Maxim Dounin
November 08, 2022 04:52AM
Hello!

On Sun, Nov 06, 2022 at 11:50:38PM +0100, Alejandro Colomar wrote:

> On 11/5/22 03:39, Maxim Dounin wrote:
> > The ngx_memcpy() macro was introduced in 107:b5be4b0448d3
> > (nginx-0.0.1-2003-07-01-19:00:03 import) as an alias to memcmp(),
> > with the following explanation why it's just an alias:
> >
> > +/* msvc and icc compile memcmp() to inline loop */
> > +#define ngx_memcmp memcmp
> >
> > This was along with the first use of memcmp in nginx, so clearly
> > the "ngx_" prefix is not an accident.
>
> Hmm, interesting point.
>
> >
> > Indeed, the prefix is used in multiple places to provide optimized
> > or instrumented functions, even if normally they map to generally
> > available functions such as memcmp(). For example, ngx_memcpy()
> > usually maps to memcpy(), but instrumented to detect large copies
> > if NGX_MEMCPY_LIMIT is defined.
>
> Yeah, I can understand a wrapper over memcpy() and some others for those reasons.
>
> These days of heavily optimized assembly specializations in libc, it's not so
> easy to outperform the libc implementation, but it might still be interesting to
> check when there are large bottlenecks.
>
> memcmp(3) is likely to be less of a candidate for instrumenting and even less
> for optimization, but might be useful to have it around if its already there. I
> would not write a wrapper if it didn't exist, but probably I wouldn't remove it
> now that it exists. That makes some sense to me.
>
>
> > Even if the particular function
> > is not instrumented, the prefix is important to make it possible
> > to change things without huge modifications of the code, like the
> > one in your patch. Further, the prefix is also important for code
> > consistency.
>
> You may be interested in replacing these few that I just found, for added
> consistency:
>
> src/core/ngx_proxy_protocol.c:397:
> memcpy(&src_sockaddr.sockaddr_in.sin_addr, in->src_addr, 4);
> src/core/ngx_proxy_protocol.c:401:
> memcpy(&dst_sockaddr.sockaddr_in.sin_addr, in->dst_addr, 4);
> src/core/ngx_proxy_protocol.c:424:
> memcpy(&src_sockaddr.sockaddr_in6.sin6_addr, in6->src_addr, 16);
> src/core/ngx_proxy_protocol.c:428:
> memcpy(&dst_sockaddr.sockaddr_in6.sin6_addr, in6->dst_addr, 16);

Sure, seems to be slipped in in the 7251:416953ef0428 commit
introducing PROXY protocol v2 support.
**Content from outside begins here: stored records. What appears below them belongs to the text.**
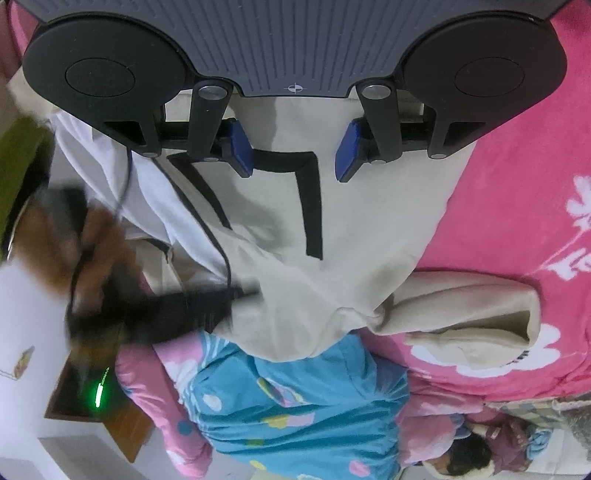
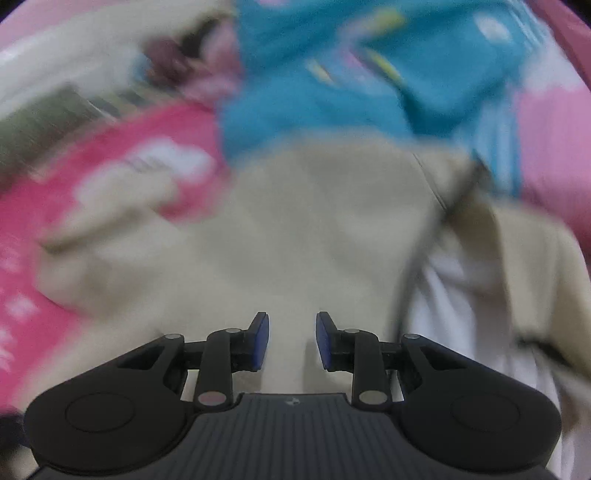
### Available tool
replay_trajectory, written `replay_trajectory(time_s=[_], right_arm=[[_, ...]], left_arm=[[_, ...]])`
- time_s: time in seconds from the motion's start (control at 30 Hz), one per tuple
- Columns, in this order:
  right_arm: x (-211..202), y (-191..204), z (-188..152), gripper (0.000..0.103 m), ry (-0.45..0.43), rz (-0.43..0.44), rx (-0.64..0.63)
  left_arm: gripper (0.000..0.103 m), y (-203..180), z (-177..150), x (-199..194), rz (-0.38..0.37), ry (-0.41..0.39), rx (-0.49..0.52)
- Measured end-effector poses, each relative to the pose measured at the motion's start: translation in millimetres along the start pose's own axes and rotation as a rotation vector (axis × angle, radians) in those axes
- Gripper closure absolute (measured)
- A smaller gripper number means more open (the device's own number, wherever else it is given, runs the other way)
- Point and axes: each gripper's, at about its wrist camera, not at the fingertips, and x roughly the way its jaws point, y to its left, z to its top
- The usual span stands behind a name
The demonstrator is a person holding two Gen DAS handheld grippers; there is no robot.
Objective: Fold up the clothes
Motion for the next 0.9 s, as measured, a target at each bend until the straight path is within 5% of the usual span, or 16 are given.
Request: replay_trajectory(time_s=[0.2, 0.43, 0.63, 0.67, 0.7, 0.73, 0.77, 0.9], right_arm=[[35, 53, 72, 0.052, 0.052, 0.234, 0.034], [137, 61, 110, 0.051, 0.241, 0.241, 0.211], [199, 46, 106, 0.048, 0.295, 0.286, 0.408], [199, 45, 106, 0.049, 0.274, 0.303, 0.415], [199, 44, 106, 0.058, 0.253, 0.319, 0.422], [195, 45, 108, 0.080, 0.231, 0.327, 0.414], [190, 48, 110, 0.086, 0.208, 0.328, 0.397], [163, 59, 123, 0.090, 0.104, 0.343, 0.319]], left_arm=[[0.054, 3, -2, -4, 0.002, -0.006, -0.027], [0.055, 9, -2, -6, -0.015, -0.007, -0.069], [0.055, 8, -4, -6, -0.007, -0.015, -0.064], [0.055, 7, -4, -6, -0.006, -0.016, -0.062], [0.055, 7, -5, -6, -0.004, -0.017, -0.061], [0.055, 7, -6, -6, -0.002, -0.018, -0.060], [0.055, 6, -6, -6, -0.001, -0.020, -0.060], [0.055, 7, -8, -8, 0.001, -0.025, -0.074]])
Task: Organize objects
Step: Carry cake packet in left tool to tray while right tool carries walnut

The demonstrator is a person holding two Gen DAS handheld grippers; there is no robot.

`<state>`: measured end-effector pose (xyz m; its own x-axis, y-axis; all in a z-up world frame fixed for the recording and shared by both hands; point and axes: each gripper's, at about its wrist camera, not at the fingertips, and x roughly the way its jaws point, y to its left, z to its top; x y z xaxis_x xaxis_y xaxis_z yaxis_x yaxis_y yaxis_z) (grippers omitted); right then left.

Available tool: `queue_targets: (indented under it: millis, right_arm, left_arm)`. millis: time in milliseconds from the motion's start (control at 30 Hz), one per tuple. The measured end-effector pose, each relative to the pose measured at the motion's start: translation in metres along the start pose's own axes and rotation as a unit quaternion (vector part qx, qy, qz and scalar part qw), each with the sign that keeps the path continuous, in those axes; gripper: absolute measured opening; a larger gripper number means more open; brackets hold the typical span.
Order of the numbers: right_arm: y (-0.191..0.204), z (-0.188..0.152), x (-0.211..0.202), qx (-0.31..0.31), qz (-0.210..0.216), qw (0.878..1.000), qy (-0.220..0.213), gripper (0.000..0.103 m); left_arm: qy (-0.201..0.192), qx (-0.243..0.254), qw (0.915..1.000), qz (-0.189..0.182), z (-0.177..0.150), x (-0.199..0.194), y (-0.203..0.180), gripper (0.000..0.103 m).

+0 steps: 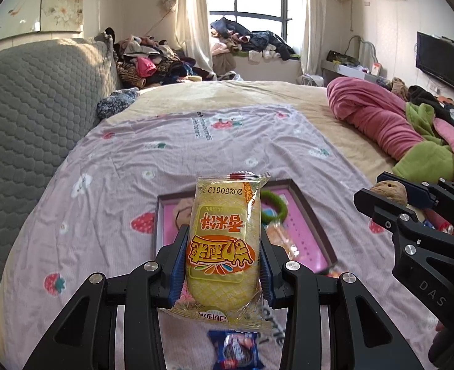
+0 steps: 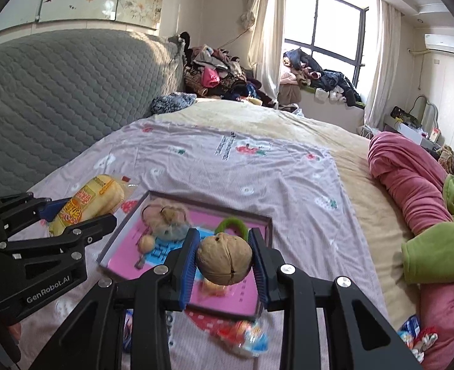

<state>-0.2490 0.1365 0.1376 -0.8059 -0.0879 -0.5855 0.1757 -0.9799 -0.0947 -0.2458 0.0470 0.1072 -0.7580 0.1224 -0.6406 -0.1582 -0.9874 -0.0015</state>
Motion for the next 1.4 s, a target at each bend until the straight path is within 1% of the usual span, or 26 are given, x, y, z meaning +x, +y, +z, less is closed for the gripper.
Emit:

I've submitted a patch to
fix this.

> > And, last but not least, it makes it possible to add
> > casts if needed on some platforms
> > (or remove them if they are
> > considered wrong).
> >
> > In particular, casts to (const char *) for ngx_memcmp() were added
> > in 2007 by this commit (nginx 0.6.18):
> >
> > changeset: 1648:89a47f19b9ec
> > user: Igor Sysoev <igor@sysoev.ru>
> > date: Fri Nov 23 17:00:11 2007 +0000
> > summary: update ngx_memcmp()
> >
> > Unfortunately, this commit contains no details about the
> > particular system which needed the cast, though it looks like
> > there were some at least at that time.
>
> That date can make sense. 'void *' implementations were added after ANSI/ISO
> C89. Systems designed before that year, would mostly have 'char *'. Since some
> systems live up to 20+ years, by 2007 there would still be some pre-C89 systems
> around, which nginx had to support with the casts.
>
> Now in 2022 it's been 33 years after ISO C89, so all systems that lack 'void *'
> are officially dead. Nginx might still support some dead systems, though, so it
> merits a bit more investigation to confirm.
>
> Since memcmp(3) comes implemented together with the other mem...(3) functions,
> checking those should help:
>
> $ grepc ngx_memset
> ./src/core/ngx_string.h:89:
> #define ngx_memset(buf, c, n) (void) memset(buf, c, n)
> $ grepc ngx_cpymem
> ./src/core/ngx_string.h:97:
> #define ngx_cpymem(dst, src, n) (((u_char *) ngx_memcpy(dst, src, n)) + (n))
>
>
> ./src/core/ngx_string.h:107:
> #define ngx_cpymem(dst, src, n) (((u_char *) memcpy(dst, src, n)) + (n))
> $ grepc ngx_memmove
> ./src/core/ngx_string.h:143:
> #define ngx_memmove(dst, src, n) (void) memmove(dst, src, n)
>
>
> These have no casts, so we can bet that if those work without a cast, it's
> because they are implemented in the system with 'void *'. However, let's
> confirm that; after all, it could be that we only call them with types
> compatible with 'char *'.
>
> `grep -rn ngx_memcpy.*data.*len` should find cases where ngx_str_t is being used
> with ngx_str_t. It finds, among others, the following line:
>
> src/stream/ngx_stream_upstream_zone_module.c:300:
> ngx_memcpy(dst->server.data, src->server.data, src->server.len);
>
> ngx_str_t uses the incompatible 'u_char *', so a 'char *' memcpy(3) wouldn't
> work without a cast, so memcpy(3) definitely must be implemented with 'void *',
> which implies that all mem...(3) functions, including memcmp(3), are, with a
> very strong certainty, implemented following ISO C prototypes (i.e., they use
> 'void *').
>
> Just to confirm, both 'dst' and 'src' are of type
> 'ngx_stream_upstream_rr_peer_t', which is implemented as:
>
> $ grepc ngx_stream_upstream_rr_peer_t
> ./src/stream/ngx_stream_upstream_round_robin.h:17:
> typedef struct ngx_stream_upstream_rr_peer_s ngx_stream_upstream_rr_peer_t;
>
> $ grepc ngx_stream_upstream_rr_peer_s
> ./src/stream/ngx_stream_upstream_round_robin.h:19:
> struct ngx_stream_upstream_rr_peer_s {
> [...]
> ngx_str_t server;
>
> [...]
> };
>
> So that 'server' is definitely a ngx_str_t, which confirms that there's u_char*
> involved.

The "stream" module isn't a good example, given that it's not
built by default. But I generally agree that given no casts in
ngx_memcpy() it is highly unlikely that casts in ngx_memcmp() will
do anything meaningful, at least with current nginx code. Even if
these casts were needed on some platforms in 2007.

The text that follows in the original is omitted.